### [What needs to be done]
Find the line below that contains "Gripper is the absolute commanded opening". Transcribe it and every line after it exactly, adding nothing.
○ ○ ○ ○ ○ ○ ○
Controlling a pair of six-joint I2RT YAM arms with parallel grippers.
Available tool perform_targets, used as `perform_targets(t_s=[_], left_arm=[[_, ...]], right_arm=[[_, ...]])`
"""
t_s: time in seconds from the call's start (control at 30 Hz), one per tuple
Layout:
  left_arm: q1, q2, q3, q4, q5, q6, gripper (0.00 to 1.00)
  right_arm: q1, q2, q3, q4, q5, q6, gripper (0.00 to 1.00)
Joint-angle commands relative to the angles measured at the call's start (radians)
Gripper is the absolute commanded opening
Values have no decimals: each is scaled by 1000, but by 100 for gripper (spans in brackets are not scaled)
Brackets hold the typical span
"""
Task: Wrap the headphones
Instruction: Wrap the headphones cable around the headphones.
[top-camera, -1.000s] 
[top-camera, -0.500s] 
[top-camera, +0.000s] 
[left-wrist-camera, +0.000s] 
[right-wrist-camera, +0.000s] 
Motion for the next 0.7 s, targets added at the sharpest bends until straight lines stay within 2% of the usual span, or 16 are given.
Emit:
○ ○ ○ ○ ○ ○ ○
### [Task response]
Gripper is the absolute commanded opening
Values have no decimals: each is scaled by 1000, but by 100 for gripper (spans in brackets are not scaled)
Brackets hold the typical span
"""
Task: Wrap the headphones
Instruction: Wrap the headphones cable around the headphones.
[top-camera, -1.000s] 
[top-camera, -0.500s] 
[top-camera, +0.000s] 
[left-wrist-camera, +0.000s] 
[right-wrist-camera, +0.000s] 
Motion for the next 0.7 s, targets added at the sharpest bends until straight lines stay within 2% of the usual span, or 16 are given.
Emit:

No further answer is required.